Isto é arte. A arte da comunicação política. É indesmentível que temos hoje um Primeiro-Ministro com grandes dotes de negociador e que consegue passar uma imagem de tranquilidade e… até alegria. Aliás, o próprio, naquilo que considero um lapso infeliz, propício a leituras menos benevolentes, comparou-se a Pedro Passos Coelho em matéria de… alegria.

Eu gosto muito de pessoas alegres e optmistas. Gosto mesmo. Todavia gosto mais delas no contexto de uma boa conversa ou para ir beber um copo. Já no que ao destino do meu país diz respeito gosto de pessoas competentes, sérias e realistas, com os pés assentes na terra, vacas voadoras à parte. A ideia de que está tudo bem, de que não vale a pena falar dos problemas, não é sinal de uma democracia madura, mas sim de uma sociedade adormecida e imatura, como se as cidadãs e os cidadãos da nossa República, sobretudo depois de terem passado pelo ajustamento dos anos da troika, não fossem capazes de lidar com a verdade sobre a realidade do nosso país. E quem adormece e não quer saber, arrisca-se, um belo dia, a acordar com os problemas aos pés da cama, onde placidamente dormia sonhando sonhos cor-de-rosa.

Não, não estou a anunciar o Diabo. Tanto mais que em Deus confio e sei do, como diz a sabedoria popular, “Fia-te na Virgem e não corras” … Espero que este caminho de bons resultados continue. Agora, não quero é viver iludido ou alheado. Quero o cenário completo. Quero os dados em cima da mesa, sem subterfúgios ou adoçantes. Quero clareza e seriedade nos argumentos e não sorrisos bonitos e largos ou alegrias fantasiosas.

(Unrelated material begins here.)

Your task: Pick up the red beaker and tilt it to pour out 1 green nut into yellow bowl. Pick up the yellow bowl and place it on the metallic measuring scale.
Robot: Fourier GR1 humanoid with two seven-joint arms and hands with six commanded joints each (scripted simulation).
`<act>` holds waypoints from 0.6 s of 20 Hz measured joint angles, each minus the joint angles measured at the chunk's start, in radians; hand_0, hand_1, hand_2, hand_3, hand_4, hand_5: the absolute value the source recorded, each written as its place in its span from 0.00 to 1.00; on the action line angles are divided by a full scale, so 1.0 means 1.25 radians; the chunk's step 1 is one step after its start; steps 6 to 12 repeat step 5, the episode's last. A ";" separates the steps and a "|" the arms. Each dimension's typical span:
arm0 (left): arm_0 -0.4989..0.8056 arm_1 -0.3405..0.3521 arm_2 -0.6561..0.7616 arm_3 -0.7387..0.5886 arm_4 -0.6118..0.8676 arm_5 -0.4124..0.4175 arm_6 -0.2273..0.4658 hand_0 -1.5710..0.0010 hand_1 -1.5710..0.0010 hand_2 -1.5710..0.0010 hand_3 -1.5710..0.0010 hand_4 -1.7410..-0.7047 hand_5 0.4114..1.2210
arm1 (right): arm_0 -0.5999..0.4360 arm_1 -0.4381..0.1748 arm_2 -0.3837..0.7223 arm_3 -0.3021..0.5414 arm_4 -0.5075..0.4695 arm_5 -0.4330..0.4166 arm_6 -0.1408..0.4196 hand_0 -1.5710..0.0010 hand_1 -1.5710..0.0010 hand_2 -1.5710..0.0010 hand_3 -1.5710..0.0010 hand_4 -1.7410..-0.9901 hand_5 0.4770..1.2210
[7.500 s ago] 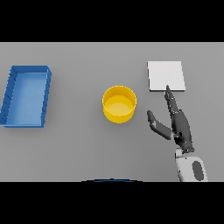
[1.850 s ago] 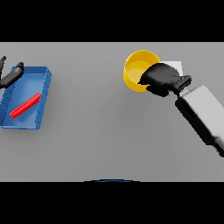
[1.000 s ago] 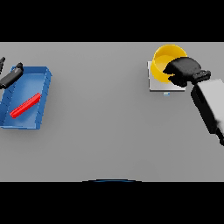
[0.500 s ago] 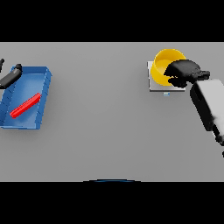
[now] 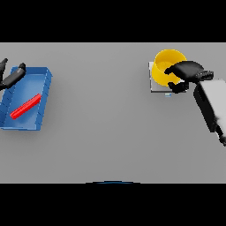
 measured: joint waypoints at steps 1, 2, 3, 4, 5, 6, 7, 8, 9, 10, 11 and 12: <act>0.003 0.003 0.001 0.000 -0.001 -0.001 -0.007 1.00 1.00 1.00 1.00 0.98 0.35 | -0.003 0.003 0.003 0.004 0.004 0.003 0.010 0.94 0.90 0.84 0.76 0.40 0.45; 0.009 0.011 0.006 -0.001 0.003 -0.003 -0.013 1.00 1.00 1.00 1.00 0.98 0.35 | -0.004 0.010 0.003 0.017 0.006 0.002 0.019 0.95 0.92 0.87 0.78 0.41 0.43; 0.009 0.008 0.005 0.003 0.004 -0.005 -0.011 1.00 1.00 1.00 1.00 0.99 0.35 | 0.001 0.010 0.002 0.013 0.004 0.004 0.024 0.96 0.94 0.90 0.79 0.42 0.41; 0.010 0.008 0.002 0.001 0.000 -0.001 -0.009 1.00 1.00 1.00 1.00 0.99 0.35 | 0.001 0.007 -0.002 0.013 0.001 0.009 0.028 0.97 0.95 0.92 0.81 0.44 0.40; 0.006 0.012 0.003 -0.001 0.000 -0.006 -0.010 1.00 1.00 1.00 1.00 0.99 0.35 | 0.008 0.009 -0.004 0.009 -0.002 0.010 0.034 0.97 0.96 0.93 0.83 0.44 0.38; 0.006 0.012 0.003 -0.001 0.000 -0.006 -0.010 1.00 1.00 1.00 1.00 0.99 0.35 | 0.008 0.009 -0.004 0.009 -0.002 0.010 0.034 0.97 0.96 0.93 0.83 0.44 0.38; 0.006 0.012 0.003 -0.001 0.000 -0.006 -0.010 1.00 1.00 1.00 1.00 0.99 0.35 | 0.008 0.009 -0.004 0.009 -0.002 0.010 0.034 0.97 0.96 0.93 0.83 0.44 0.38; 0.006 0.012 0.003 -0.001 0.000 -0.006 -0.010 1.00 1.00 1.00 1.00 0.99 0.35 | 0.008 0.009 -0.004 0.009 -0.002 0.010 0.034 0.97 0.96 0.93 0.83 0.44 0.38; 0.006 0.012 0.003 -0.001 0.000 -0.006 -0.010 1.00 1.00 1.00 1.00 0.99 0.35 | 0.008 0.009 -0.004 0.009 -0.002 0.010 0.034 0.97 0.96 0.93 0.83 0.44 0.38; 0.006 0.012 0.003 -0.001 0.000 -0.006 -0.010 1.00 1.00 1.00 1.00 0.99 0.35 | 0.008 0.009 -0.004 0.009 -0.002 0.010 0.034 0.97 0.96 0.93 0.83 0.44 0.38; 0.006 0.012 0.003 -0.001 0.000 -0.006 -0.010 1.00 1.00 1.00 1.00 0.99 0.35 | 0.008 0.009 -0.004 0.009 -0.002 0.010 0.034 0.97 0.96 0.93 0.83 0.44 0.38; 0.006 0.012 0.003 -0.001 0.000 -0.006 -0.010 1.00 1.00 1.00 1.00 0.99 0.35 | 0.008 0.009 -0.004 0.009 -0.002 0.010 0.034 0.97 0.96 0.93 0.83 0.44 0.38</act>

Este Governo atípico, tem duas situações excepcionais na história da democracia portuguesa. De um lado uma paz social como nunca antes vimos. Aliás, as greves convocadas são tão ilusórias que mais parecem prova de vida sindical. Apenas para consumo interno.

Por outro lado, existindo alguma crise na coligação de esquerda, duvido que existam eleições antecipadas. Ainda existe a figura de entrada no Governo do Bloco de Esquerda e do PCP. E esta situação pode muito bem acontecer. Penso que António Costa, pragmático como é, retirou a lição do erro político de Theresa May. Não vale a pena estar a olhar para sondagens e provocar eleições com os números aparentemente a favor.

O povo é quem mais ordena e percebe bem as jogadas de táctica política.

Tal como percebe que não basta alegria para responder aos desafios actuais. Até lá não nos tomem por néscios. Portugal precisa de persistir no caminho de rigor orçamental. E esse rigor não permite derivas eleitoralistas, nem cortes cegos, apenas para cumprir défices, Saúde à cabeça. E é bom não esquecer que o Presidente Marcelo também conta para o Totobola. E muito.